## Problem statement
Below is a block of records. Copy every line in it that contains the word "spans".

## Source information
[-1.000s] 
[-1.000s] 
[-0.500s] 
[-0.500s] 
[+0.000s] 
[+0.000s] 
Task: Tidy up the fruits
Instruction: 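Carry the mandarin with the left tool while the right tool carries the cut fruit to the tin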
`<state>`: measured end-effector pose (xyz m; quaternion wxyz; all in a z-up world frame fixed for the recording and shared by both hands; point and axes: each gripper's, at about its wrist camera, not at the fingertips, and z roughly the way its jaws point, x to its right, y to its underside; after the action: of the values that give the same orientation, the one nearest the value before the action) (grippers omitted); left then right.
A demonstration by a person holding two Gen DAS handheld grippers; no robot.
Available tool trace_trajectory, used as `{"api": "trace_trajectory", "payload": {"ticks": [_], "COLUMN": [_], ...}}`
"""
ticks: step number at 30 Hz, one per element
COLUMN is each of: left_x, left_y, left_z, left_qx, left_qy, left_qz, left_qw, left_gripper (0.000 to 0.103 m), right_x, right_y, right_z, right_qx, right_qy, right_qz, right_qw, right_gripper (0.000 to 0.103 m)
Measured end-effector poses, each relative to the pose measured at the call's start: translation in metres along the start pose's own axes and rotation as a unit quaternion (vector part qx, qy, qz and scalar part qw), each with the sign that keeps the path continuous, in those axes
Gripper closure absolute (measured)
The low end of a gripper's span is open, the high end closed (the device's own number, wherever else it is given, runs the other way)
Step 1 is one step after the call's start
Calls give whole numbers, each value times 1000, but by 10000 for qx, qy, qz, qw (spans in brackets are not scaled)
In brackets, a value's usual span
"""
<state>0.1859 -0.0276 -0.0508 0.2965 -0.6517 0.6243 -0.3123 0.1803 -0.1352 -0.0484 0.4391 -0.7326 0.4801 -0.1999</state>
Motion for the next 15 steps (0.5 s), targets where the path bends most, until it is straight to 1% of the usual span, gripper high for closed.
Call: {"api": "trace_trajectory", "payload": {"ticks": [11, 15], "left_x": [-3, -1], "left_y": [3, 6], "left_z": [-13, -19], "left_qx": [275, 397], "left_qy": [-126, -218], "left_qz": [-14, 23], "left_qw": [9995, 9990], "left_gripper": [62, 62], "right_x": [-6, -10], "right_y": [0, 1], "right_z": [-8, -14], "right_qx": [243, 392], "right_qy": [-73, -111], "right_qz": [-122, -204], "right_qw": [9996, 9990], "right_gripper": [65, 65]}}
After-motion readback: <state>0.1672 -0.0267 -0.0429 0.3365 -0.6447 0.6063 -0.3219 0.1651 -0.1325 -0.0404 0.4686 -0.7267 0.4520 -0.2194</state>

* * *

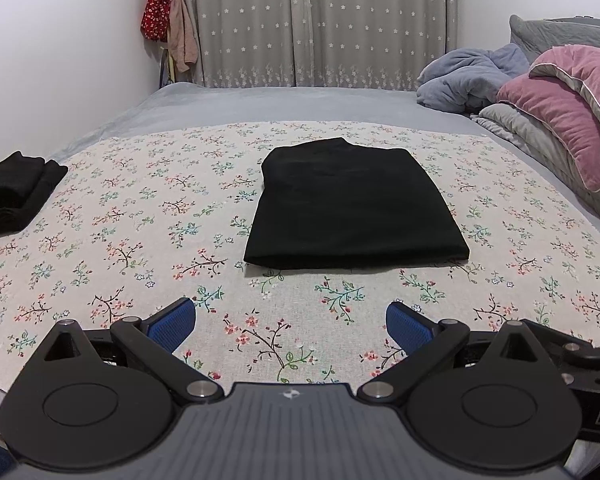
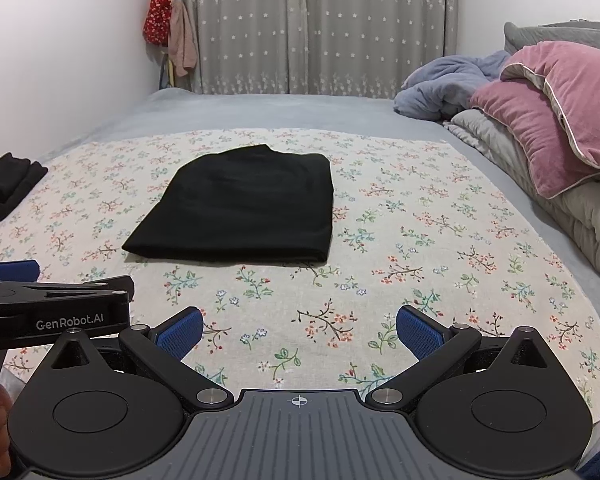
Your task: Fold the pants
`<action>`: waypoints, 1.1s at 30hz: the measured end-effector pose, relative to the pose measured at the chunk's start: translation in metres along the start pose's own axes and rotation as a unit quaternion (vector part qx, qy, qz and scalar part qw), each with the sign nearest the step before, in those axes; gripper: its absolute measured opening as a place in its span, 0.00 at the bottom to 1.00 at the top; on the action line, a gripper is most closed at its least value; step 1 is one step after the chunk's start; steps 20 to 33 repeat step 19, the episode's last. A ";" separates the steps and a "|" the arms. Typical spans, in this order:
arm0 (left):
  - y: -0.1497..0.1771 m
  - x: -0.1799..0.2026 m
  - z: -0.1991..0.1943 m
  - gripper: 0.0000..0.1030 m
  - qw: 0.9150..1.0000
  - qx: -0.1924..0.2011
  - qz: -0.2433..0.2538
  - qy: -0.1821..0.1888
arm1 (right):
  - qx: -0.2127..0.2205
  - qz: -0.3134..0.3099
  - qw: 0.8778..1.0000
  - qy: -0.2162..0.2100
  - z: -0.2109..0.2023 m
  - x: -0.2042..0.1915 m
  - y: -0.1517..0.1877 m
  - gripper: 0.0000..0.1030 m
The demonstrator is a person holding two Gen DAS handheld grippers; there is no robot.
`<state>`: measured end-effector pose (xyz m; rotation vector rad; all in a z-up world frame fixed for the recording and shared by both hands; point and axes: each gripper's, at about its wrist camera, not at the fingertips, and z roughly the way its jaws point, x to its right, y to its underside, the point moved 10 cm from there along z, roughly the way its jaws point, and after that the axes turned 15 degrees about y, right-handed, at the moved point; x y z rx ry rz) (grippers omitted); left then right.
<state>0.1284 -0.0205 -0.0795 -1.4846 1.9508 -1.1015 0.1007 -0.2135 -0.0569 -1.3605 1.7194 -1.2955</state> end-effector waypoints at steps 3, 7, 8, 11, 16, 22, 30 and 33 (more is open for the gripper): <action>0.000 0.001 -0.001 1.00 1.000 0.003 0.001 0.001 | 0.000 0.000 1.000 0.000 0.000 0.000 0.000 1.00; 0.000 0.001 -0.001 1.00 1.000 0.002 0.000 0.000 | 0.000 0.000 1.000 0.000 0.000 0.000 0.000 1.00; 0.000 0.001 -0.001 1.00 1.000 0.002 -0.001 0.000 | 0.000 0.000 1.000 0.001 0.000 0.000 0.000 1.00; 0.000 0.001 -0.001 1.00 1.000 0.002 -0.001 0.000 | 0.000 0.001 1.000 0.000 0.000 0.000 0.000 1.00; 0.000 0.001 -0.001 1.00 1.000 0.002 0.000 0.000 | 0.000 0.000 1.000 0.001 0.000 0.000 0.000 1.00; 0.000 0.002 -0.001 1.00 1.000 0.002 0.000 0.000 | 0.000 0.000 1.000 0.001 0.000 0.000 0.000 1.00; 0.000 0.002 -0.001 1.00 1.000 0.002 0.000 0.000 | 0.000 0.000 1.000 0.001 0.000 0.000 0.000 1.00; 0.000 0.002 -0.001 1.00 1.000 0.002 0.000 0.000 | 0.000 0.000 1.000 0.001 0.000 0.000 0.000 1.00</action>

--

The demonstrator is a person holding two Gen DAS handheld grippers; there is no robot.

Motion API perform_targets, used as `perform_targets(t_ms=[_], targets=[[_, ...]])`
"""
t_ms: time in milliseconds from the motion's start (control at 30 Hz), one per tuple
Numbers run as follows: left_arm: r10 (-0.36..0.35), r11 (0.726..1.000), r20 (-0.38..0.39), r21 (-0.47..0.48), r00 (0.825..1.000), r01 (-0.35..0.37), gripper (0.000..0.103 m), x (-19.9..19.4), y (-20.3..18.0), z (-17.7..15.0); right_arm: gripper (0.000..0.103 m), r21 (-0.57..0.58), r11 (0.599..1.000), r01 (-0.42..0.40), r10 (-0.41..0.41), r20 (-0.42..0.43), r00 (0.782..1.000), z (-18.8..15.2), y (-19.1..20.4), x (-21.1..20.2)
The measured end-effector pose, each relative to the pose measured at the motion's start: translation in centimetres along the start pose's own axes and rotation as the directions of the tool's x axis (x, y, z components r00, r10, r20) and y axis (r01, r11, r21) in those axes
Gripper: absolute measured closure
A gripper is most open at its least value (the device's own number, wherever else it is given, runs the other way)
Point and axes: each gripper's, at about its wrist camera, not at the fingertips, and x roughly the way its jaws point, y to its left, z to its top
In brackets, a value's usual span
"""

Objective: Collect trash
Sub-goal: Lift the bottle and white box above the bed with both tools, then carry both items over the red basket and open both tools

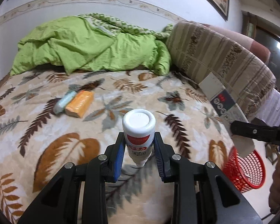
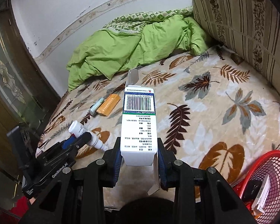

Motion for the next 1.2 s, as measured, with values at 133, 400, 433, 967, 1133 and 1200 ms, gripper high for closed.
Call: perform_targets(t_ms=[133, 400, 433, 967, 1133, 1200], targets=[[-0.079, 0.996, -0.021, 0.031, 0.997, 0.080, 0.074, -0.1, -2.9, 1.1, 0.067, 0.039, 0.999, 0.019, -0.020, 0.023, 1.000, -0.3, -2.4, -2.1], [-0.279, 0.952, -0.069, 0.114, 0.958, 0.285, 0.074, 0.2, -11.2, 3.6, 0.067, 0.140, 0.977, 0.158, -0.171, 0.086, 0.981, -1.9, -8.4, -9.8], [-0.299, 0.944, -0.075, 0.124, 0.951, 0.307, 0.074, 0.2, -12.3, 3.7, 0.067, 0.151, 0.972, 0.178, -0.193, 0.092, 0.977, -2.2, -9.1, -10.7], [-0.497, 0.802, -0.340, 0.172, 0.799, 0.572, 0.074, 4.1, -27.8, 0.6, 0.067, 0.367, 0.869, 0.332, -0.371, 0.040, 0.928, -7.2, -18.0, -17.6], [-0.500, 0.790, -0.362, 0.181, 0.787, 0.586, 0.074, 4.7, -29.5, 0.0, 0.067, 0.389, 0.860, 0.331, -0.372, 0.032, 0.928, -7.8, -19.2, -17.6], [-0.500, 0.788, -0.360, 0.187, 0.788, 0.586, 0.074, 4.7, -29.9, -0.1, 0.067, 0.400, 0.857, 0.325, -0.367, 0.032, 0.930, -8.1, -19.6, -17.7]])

## Exercise result
Calls give whole numbers, each value times 1000, but by 10000 for qx, qy, qz, qw (spans in brackets are not scaled)
`<action>`: waypoints, 1.1s at 30hz: the measured end-effector pose, relative to the pose measured at the chunk's start: translation in metres along the start pose's own axes and rotation as a unit quaternion (vector part qx, qy, qz and scalar part qw), each with the sign nearest the step before, in those axes; gripper: its absolute measured opening as a place in its span, 0.00 at the bottom to 1.00 at the top; on the action line, a gripper is most closed at its least value; step 1 is one step after the chunk's start; steps 20 to 33 repeat step 19, the episode's last. A ";" separates the steps and a "|" the arms. Typical spans, in this order:

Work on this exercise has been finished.